Action item
Only certain lines below are wanted: those starting at the line containing "item at (175, 177): (0.46, -0.02, 0.80);" and ending at the line containing "(71, 231) to (19, 269): 0.80", both included, each retyped exactly.

Exercise inputs

○ ○ ○ ○ ○ ○ ○

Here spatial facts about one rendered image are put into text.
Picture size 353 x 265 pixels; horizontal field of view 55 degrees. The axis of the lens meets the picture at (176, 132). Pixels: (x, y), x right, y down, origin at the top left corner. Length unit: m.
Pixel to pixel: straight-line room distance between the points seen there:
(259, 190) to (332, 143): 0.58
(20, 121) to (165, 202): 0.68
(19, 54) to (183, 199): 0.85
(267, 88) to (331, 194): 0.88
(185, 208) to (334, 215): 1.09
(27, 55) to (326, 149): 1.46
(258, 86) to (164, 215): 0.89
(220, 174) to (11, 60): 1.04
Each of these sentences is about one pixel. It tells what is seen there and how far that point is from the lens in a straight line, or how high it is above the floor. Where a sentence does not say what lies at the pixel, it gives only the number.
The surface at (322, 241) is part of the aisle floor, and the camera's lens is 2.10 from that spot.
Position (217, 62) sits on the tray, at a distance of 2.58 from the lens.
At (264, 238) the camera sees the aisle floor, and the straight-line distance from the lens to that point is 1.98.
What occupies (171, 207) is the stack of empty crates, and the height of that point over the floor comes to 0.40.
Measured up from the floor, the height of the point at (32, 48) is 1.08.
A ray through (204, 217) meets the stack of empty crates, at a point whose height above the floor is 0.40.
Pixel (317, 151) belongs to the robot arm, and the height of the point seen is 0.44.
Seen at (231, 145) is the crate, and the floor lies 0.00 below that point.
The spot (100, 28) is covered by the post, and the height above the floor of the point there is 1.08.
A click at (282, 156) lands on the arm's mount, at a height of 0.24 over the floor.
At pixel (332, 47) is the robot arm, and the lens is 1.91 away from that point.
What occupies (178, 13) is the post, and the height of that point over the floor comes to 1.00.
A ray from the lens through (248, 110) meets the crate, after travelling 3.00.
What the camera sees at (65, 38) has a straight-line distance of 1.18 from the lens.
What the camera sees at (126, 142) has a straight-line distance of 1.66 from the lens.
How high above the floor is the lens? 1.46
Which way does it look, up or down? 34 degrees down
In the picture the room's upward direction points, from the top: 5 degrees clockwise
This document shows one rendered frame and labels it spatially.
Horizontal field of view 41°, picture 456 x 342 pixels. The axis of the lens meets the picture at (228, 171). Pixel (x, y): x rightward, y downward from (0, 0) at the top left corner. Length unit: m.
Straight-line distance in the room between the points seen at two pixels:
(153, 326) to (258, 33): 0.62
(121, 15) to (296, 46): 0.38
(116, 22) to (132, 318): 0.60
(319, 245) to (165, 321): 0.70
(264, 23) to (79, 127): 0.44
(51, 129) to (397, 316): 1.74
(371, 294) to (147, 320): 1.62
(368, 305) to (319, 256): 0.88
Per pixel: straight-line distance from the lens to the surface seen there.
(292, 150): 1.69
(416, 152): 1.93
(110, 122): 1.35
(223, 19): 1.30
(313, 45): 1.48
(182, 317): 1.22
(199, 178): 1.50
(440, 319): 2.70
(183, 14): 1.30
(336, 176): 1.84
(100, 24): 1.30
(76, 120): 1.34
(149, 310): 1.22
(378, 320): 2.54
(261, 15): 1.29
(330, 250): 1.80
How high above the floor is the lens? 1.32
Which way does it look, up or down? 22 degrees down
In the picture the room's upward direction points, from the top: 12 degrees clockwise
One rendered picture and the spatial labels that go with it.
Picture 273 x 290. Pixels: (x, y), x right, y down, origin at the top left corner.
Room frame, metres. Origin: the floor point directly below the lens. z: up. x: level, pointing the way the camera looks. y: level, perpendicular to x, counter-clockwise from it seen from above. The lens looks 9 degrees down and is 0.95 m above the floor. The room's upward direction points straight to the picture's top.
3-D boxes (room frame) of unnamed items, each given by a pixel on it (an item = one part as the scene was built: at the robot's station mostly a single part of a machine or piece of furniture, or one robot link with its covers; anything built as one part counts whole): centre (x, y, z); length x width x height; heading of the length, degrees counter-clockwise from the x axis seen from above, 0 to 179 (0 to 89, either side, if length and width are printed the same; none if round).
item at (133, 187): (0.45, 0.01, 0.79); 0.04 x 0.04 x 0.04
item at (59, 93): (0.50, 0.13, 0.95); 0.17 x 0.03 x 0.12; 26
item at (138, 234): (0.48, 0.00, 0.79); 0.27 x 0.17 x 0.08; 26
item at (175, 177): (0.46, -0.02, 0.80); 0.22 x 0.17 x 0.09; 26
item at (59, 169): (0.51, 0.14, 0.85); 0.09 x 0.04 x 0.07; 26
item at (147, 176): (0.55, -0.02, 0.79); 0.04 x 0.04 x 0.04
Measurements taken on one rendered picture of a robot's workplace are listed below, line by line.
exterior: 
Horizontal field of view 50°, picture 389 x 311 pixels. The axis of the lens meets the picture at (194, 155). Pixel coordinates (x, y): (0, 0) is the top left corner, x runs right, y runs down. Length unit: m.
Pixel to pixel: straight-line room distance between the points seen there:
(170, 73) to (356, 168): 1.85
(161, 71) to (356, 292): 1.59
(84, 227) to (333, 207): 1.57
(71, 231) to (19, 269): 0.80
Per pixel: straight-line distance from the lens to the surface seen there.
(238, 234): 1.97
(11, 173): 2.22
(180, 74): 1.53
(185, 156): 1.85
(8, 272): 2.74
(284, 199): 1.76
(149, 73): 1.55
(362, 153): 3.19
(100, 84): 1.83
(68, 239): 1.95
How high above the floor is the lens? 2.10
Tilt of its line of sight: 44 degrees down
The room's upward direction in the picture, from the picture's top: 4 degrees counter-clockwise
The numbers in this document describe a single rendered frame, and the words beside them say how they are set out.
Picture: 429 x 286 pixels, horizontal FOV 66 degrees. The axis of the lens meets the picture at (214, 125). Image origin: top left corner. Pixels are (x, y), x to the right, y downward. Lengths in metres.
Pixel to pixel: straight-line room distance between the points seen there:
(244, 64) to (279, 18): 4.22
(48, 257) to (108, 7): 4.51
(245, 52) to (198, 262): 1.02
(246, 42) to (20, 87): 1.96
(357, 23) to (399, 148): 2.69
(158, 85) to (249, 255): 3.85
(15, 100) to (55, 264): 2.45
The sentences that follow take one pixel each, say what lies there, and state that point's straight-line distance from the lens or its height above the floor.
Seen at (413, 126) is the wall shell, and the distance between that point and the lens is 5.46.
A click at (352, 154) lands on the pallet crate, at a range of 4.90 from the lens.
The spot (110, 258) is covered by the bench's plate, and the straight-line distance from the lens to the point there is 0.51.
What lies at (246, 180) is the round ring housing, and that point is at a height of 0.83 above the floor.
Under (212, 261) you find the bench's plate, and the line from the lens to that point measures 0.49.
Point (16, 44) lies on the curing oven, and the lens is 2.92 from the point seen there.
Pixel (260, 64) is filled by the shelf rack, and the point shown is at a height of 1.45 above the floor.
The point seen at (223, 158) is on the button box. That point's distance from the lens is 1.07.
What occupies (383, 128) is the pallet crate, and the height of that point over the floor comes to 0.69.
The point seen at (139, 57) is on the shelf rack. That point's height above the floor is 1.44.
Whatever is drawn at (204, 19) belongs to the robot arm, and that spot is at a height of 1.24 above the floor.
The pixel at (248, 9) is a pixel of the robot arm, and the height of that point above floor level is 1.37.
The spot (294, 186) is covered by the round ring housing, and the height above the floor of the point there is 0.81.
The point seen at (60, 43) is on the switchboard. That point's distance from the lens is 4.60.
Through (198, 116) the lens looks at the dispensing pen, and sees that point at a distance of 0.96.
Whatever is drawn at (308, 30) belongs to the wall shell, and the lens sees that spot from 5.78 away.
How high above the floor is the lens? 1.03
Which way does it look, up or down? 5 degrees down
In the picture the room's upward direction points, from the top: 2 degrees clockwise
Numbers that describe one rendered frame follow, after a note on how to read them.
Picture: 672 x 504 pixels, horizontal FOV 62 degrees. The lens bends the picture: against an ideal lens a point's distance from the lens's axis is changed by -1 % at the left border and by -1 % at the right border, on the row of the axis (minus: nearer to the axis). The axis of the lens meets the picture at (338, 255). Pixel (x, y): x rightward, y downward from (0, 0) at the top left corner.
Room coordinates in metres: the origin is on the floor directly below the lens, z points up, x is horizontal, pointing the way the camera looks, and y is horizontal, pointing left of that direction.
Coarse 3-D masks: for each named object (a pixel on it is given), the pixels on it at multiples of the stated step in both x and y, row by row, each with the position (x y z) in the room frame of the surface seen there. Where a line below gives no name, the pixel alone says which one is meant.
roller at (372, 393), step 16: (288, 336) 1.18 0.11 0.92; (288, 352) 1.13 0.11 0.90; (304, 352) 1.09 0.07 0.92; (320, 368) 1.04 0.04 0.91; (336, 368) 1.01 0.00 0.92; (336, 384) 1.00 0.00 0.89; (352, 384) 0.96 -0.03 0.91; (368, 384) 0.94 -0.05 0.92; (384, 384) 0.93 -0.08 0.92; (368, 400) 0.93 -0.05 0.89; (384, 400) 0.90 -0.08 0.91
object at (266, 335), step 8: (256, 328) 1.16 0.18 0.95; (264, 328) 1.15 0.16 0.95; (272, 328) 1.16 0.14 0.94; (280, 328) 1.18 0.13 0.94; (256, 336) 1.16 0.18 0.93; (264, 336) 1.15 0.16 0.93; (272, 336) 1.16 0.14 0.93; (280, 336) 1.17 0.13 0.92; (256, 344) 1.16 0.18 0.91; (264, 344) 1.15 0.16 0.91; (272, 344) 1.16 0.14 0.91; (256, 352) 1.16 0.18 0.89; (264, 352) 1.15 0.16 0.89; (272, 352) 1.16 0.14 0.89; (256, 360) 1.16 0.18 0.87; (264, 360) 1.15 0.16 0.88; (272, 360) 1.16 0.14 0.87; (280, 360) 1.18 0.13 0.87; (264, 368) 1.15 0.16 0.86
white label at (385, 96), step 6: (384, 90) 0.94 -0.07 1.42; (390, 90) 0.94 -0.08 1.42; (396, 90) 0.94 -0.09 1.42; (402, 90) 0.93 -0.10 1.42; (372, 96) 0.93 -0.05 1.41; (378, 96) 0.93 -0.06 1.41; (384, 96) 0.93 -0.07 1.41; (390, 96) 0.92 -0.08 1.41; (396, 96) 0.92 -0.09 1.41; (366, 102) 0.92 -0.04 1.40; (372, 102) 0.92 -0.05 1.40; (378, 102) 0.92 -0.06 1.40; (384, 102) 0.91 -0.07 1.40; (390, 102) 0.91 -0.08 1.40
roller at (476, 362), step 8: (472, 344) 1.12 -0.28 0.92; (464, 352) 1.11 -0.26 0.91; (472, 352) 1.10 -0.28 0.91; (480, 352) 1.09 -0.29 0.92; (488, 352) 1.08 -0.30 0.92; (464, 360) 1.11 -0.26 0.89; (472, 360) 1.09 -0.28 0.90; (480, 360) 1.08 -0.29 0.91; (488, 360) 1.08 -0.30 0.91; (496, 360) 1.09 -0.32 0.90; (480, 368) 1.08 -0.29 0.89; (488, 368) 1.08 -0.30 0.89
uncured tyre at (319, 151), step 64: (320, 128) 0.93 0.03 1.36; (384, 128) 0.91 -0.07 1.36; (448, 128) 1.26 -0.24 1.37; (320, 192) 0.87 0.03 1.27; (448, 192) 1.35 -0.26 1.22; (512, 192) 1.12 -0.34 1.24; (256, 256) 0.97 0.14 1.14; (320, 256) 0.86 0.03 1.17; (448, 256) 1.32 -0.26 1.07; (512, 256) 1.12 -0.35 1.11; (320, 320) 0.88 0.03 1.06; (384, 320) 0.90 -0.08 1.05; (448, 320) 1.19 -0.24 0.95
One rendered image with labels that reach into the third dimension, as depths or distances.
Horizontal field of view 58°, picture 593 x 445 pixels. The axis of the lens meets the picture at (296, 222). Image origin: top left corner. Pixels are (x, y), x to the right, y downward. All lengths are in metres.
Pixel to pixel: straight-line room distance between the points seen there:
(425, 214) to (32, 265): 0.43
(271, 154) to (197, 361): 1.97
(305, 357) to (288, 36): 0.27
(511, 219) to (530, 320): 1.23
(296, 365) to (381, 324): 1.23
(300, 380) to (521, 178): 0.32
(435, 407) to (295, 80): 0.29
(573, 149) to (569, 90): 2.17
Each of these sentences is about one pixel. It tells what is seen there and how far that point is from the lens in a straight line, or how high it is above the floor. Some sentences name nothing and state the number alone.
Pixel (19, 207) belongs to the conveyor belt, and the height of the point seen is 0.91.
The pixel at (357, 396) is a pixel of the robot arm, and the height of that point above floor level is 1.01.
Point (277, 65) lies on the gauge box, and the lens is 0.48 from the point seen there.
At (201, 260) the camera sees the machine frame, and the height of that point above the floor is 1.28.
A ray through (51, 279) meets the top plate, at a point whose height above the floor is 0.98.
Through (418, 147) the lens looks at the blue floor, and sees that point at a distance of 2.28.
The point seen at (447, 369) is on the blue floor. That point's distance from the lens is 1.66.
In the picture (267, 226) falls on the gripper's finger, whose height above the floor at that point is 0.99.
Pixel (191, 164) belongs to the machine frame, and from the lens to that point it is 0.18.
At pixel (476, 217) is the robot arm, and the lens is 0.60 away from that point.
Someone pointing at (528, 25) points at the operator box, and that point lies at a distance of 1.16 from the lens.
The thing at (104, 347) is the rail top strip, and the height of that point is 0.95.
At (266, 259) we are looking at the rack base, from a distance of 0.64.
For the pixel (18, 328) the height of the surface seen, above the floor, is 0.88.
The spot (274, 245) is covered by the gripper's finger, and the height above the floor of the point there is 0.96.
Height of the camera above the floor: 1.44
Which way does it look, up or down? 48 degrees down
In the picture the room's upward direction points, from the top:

○ ○ ○ ○ ○ ○ ○

Output
item at (175, 177): (0.46, -0.02, 0.80); 0.22 x 0.17 x 0.09; 26
item at (59, 169): (0.51, 0.14, 0.85); 0.09 x 0.04 x 0.07; 26
item at (147, 176): (0.55, -0.02, 0.79); 0.04 x 0.04 x 0.04
Measurements taken on one rendered picture of a robot's workplace are listed below, line by line.
exterior: 
Horizontal field of view 50°, picture 389 x 311 pixels. The axis of the lens meets the picture at (194, 155). Pixel coordinates (x, y): (0, 0) is the top left corner, x runs right, y runs down. Length unit: m.
Pixel to pixel: straight-line room distance between the points seen there:
(170, 73) to (356, 168): 1.85
(161, 71) to (356, 292): 1.59
(84, 227) to (333, 207): 1.57
(71, 231) to (19, 269): 0.80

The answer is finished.